**Work required:** Where a line in the records holds "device", count it once; return only the final number.

*** Opening of Information ***

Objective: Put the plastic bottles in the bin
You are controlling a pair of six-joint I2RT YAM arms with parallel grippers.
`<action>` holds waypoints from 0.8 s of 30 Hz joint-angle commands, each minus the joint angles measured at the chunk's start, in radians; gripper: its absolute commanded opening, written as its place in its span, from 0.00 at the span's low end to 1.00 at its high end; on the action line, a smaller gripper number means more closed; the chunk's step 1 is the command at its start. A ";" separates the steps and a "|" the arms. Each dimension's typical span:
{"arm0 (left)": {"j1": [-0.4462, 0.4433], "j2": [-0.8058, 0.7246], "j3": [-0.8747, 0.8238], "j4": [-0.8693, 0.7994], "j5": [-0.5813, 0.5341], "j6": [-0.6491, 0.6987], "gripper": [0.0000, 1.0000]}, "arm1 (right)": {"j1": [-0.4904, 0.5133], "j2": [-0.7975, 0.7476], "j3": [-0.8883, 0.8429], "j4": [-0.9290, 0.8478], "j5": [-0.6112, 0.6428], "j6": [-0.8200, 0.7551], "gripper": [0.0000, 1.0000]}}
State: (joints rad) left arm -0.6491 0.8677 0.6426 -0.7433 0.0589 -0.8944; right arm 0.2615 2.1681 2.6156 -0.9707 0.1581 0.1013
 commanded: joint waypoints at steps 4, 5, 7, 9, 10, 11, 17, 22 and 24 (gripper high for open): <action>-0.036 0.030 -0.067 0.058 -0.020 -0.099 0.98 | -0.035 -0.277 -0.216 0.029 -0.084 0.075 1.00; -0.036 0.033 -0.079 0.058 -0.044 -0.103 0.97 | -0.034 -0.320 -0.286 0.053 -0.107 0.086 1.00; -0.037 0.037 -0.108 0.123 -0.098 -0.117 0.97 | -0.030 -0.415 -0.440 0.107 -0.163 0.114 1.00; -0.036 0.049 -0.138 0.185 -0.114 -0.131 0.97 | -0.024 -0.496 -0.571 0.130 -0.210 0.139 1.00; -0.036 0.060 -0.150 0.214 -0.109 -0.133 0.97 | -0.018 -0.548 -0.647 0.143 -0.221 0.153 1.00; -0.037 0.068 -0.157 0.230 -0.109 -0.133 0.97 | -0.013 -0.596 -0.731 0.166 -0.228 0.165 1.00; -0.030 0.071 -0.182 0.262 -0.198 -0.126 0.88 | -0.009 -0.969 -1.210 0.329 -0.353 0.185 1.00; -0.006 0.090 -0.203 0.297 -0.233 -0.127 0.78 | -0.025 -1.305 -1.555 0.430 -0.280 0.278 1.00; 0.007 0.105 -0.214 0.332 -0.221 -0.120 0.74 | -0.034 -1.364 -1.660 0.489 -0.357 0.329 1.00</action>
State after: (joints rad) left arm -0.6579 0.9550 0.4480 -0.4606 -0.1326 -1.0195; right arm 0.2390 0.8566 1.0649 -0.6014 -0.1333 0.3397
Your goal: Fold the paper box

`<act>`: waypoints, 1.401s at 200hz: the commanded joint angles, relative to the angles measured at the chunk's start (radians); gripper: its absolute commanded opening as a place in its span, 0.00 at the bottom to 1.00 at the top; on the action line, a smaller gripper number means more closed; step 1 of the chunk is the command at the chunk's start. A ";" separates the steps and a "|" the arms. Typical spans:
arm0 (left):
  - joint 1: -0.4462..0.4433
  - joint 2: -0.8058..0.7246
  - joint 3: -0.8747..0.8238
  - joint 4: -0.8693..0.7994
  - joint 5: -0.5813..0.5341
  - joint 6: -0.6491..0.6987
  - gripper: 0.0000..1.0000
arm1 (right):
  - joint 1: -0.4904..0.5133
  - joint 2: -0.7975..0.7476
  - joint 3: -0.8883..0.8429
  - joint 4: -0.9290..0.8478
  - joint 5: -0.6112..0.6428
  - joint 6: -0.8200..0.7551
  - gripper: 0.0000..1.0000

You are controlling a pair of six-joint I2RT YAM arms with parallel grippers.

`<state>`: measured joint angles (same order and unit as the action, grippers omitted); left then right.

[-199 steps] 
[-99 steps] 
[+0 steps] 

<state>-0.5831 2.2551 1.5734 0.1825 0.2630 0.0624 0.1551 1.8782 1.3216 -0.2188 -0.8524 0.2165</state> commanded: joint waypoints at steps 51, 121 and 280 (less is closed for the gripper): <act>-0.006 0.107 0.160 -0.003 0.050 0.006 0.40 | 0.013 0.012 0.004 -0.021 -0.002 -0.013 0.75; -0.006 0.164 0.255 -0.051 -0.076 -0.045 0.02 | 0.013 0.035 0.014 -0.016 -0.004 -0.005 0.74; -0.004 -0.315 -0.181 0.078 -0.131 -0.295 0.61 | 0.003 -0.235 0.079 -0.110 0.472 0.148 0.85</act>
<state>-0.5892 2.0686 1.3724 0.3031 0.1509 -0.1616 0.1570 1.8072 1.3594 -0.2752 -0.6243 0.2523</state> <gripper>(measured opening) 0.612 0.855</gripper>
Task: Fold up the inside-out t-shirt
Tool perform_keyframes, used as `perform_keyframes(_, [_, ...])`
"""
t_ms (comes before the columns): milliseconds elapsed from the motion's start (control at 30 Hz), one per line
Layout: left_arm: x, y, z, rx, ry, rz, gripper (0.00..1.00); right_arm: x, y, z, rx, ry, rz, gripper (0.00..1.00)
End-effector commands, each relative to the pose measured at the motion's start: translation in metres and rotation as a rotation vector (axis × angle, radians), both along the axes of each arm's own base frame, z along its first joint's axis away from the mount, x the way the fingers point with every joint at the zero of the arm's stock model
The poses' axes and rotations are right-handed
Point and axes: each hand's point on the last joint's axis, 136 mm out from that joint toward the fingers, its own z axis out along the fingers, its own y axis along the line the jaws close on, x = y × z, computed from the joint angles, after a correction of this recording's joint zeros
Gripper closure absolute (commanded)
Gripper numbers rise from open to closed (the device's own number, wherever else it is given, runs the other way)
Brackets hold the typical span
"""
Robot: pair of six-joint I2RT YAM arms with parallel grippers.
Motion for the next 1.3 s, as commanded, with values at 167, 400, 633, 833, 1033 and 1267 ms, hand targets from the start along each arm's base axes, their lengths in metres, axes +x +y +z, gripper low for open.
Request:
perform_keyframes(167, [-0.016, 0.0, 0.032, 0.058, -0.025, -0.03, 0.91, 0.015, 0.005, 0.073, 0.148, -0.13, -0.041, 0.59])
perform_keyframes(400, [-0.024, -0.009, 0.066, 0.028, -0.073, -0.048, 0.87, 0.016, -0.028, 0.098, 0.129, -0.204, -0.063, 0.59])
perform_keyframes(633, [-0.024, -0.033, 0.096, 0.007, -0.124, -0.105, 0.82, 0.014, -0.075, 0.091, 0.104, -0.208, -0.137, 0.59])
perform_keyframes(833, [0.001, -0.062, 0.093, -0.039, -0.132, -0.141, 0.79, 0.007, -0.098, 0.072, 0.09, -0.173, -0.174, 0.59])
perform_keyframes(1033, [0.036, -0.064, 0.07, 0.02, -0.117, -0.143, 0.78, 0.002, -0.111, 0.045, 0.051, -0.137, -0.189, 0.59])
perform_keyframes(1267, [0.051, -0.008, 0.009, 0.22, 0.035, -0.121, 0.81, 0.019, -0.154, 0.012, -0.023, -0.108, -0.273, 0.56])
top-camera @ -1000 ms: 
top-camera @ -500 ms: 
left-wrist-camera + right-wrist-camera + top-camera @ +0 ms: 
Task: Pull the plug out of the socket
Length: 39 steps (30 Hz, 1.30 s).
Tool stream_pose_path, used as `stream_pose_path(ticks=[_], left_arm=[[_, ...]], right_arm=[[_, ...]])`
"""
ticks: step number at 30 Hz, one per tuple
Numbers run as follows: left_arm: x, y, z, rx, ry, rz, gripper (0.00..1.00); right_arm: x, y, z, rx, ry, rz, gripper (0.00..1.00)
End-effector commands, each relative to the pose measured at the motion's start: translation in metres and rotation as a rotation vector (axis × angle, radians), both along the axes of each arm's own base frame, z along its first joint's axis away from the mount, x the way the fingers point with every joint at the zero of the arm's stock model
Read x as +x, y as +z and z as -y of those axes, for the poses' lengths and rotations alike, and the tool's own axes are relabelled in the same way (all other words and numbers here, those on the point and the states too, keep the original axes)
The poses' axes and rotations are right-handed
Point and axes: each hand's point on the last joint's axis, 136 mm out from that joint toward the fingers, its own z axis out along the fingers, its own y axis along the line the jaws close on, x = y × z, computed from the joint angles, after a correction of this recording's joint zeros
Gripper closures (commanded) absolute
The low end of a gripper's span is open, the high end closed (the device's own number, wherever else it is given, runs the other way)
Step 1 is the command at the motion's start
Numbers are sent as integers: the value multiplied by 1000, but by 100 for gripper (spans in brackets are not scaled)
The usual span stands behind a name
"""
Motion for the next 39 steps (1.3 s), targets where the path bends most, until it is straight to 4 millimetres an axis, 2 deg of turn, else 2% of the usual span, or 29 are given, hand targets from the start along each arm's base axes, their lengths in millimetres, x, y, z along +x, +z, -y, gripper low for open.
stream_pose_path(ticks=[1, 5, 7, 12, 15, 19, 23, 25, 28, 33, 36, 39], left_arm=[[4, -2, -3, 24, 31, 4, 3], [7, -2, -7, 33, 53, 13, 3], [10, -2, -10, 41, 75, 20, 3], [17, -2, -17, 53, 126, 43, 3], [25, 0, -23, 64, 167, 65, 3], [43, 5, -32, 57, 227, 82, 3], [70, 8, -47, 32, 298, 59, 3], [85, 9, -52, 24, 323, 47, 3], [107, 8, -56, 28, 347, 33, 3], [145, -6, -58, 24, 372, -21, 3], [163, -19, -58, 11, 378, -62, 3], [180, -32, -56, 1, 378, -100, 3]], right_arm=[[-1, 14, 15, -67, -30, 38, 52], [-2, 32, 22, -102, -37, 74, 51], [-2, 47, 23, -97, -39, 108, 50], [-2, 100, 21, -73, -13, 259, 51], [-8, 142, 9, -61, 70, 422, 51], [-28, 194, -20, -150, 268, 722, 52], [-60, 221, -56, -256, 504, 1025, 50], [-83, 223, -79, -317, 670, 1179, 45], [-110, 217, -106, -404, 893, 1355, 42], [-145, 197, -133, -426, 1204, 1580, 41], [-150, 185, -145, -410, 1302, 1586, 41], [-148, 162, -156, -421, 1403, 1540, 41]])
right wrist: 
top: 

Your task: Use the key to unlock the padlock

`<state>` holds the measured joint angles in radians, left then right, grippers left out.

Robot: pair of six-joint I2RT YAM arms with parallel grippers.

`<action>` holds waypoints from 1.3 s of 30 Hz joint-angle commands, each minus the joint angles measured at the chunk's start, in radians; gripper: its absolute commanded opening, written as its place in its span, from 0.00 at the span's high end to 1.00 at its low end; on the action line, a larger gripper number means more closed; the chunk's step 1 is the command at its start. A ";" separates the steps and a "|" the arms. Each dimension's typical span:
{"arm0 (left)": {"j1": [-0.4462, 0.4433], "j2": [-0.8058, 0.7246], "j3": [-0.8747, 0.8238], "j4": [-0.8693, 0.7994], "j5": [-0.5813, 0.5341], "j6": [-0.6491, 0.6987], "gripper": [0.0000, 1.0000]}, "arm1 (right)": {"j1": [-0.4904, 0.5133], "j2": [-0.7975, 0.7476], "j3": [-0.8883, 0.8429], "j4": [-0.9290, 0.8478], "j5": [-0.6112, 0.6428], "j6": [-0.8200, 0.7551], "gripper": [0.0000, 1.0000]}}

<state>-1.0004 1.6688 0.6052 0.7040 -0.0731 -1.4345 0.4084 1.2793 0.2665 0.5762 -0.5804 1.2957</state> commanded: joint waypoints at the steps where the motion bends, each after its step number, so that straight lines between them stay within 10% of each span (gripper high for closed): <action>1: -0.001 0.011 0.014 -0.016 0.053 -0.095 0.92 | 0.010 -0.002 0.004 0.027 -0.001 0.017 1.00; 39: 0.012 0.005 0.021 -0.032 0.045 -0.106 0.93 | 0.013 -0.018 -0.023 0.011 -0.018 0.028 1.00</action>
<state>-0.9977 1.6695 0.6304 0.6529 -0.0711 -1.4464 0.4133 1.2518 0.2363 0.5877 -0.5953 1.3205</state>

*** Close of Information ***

**Exercise answer:** 2